Exercise instructions
All the data must be output exactly as given.

Provided data
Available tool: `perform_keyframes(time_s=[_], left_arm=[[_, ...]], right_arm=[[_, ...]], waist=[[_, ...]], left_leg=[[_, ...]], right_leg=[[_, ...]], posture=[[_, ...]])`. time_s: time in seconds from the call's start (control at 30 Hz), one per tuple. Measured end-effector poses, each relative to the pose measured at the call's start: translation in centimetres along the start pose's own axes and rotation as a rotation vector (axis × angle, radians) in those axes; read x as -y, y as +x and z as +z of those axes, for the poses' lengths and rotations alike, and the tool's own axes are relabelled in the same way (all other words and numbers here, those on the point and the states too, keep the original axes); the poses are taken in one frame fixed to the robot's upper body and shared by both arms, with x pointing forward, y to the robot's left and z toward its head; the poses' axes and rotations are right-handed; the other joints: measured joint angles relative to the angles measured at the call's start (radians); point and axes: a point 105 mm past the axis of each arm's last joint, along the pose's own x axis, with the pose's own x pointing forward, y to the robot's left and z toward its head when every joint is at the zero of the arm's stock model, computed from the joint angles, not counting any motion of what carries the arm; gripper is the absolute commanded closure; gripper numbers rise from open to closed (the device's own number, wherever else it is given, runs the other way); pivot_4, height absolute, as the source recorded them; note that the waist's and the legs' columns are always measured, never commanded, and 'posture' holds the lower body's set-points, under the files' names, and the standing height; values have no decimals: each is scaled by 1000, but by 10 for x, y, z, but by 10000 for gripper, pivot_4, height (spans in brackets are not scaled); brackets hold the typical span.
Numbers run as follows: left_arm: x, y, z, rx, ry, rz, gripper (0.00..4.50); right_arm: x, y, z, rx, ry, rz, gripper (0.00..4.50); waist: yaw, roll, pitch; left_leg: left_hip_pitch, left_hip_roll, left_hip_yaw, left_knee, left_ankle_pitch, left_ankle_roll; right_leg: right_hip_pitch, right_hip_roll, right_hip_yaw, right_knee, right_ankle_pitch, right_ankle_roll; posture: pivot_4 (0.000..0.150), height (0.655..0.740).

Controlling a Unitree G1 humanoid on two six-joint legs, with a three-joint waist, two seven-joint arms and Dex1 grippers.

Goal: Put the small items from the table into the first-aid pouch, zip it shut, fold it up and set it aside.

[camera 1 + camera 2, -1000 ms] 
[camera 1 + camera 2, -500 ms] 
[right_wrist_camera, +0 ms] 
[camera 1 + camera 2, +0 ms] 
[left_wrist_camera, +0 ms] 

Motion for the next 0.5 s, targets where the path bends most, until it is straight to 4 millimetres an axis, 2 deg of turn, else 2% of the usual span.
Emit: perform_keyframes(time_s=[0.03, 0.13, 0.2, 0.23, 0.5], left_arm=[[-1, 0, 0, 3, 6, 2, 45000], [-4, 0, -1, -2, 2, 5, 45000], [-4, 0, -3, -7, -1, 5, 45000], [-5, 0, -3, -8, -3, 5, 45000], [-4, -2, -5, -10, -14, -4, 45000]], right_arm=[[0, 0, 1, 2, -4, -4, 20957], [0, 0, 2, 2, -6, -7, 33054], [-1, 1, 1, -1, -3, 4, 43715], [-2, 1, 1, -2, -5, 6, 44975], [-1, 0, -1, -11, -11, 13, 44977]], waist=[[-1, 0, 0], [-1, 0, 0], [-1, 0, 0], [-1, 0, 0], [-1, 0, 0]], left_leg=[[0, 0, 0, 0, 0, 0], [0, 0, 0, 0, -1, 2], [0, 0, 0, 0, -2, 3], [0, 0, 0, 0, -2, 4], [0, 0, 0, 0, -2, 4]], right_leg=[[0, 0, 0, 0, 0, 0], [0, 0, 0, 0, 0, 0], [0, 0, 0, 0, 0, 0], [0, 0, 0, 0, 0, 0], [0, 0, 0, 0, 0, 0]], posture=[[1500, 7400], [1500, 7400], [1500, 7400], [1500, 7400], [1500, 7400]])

Solution to the problem
Available tool: `perform_keyframes(time_s=[_], left_arm=[[_, ...]], right_arm=[[_, ...]], waist=[[_, ...]], left_leg=[[_, ...]], right_leg=[[_, ...]], posture=[[_, ...]])`. time_s: time in seconds from the call's start (control at 30 Hz), one per tuple. Measured end-effector poses, each relative to the pose measured at the call's start: translation in centimetres along the start pose's own axes and rotation as a rotation vector (axis × angle, radians) in those axes; read x as -y, y as +x and z as +z of those axes, for the poses' lengths and rotations alike, and the tool's own axes are relabelled in the same way (all other words and numbers here, those on the point and the states too, keep the original axes); the poses are taken in one frame fixed to the robot's upper body and shared by both arms, with x pointing forward, y to the robot's left and z toward its head; the poses' axes and rotations are right-handed; the other joints: measured joint angles relative to the angles measured at the call's start (radians); point and axes: a point 105 mm past the axis of each arm's last joint, along the pose's own x axis, with the pose's own x pointing forward, y to the robot's left and z toward its head when every joint is at the zero of the arm's stock model, computed from the joint angles, not counting any motion of what carries the arm; gripper is the absolute commanded closure; gripper numbers rise from open to closed (the device's own number, wherever else it is given, runs the other way); pivot_4, height absolute, as the source recorded them; note that the waist's and the legs' columns are always measured, never commanded, and 'posture' holds the lower body's set-points, under the files' names, and the standing height; values have no decimals: each is scaled by 1000, but by 10 for x, y, z, but by 10000 for gripper, pivot_4, height (spans in brackets are not scaled); brackets hold the typical span.
Numbers run as follows: left_arm: x, y, z, rx, ry, rz, gripper (0.00..4.50); right_arm: x, y, z, rx, ry, rz, gripper (0.00..4.50); waist: yaw, roll, pitch; left_leg: left_hip_pitch, left_hip_roll, left_hip_yaw, left_knee, left_ankle_pitch, left_ankle_roll; right_leg: right_hip_pitch, right_hip_roll, right_hip_yaw, right_knee, right_ankle_pitch, right_ankle_roll; posture: pivot_4 (0.000..0.150), height (0.655..0.740).

Controlling a Unitree G1 humanoid on two six-joint legs, with a three-joint waist, two seven-joint arms and Dex1 grippers.

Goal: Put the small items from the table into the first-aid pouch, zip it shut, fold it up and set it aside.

[camera 1 + camera 2, -1000 ms] 
[camera 1 + camera 2, -500 ms] 
[right_wrist_camera, +0 ms] 
[camera 1 + camera 2, +0 ms] 
[left_wrist_camera, +0 ms] 

Motion for the next 0.5 s, targets where the path bends most, until it is straight to 4 millimetres an axis, 2 deg of turn, else 2% of the usual span.
Emit: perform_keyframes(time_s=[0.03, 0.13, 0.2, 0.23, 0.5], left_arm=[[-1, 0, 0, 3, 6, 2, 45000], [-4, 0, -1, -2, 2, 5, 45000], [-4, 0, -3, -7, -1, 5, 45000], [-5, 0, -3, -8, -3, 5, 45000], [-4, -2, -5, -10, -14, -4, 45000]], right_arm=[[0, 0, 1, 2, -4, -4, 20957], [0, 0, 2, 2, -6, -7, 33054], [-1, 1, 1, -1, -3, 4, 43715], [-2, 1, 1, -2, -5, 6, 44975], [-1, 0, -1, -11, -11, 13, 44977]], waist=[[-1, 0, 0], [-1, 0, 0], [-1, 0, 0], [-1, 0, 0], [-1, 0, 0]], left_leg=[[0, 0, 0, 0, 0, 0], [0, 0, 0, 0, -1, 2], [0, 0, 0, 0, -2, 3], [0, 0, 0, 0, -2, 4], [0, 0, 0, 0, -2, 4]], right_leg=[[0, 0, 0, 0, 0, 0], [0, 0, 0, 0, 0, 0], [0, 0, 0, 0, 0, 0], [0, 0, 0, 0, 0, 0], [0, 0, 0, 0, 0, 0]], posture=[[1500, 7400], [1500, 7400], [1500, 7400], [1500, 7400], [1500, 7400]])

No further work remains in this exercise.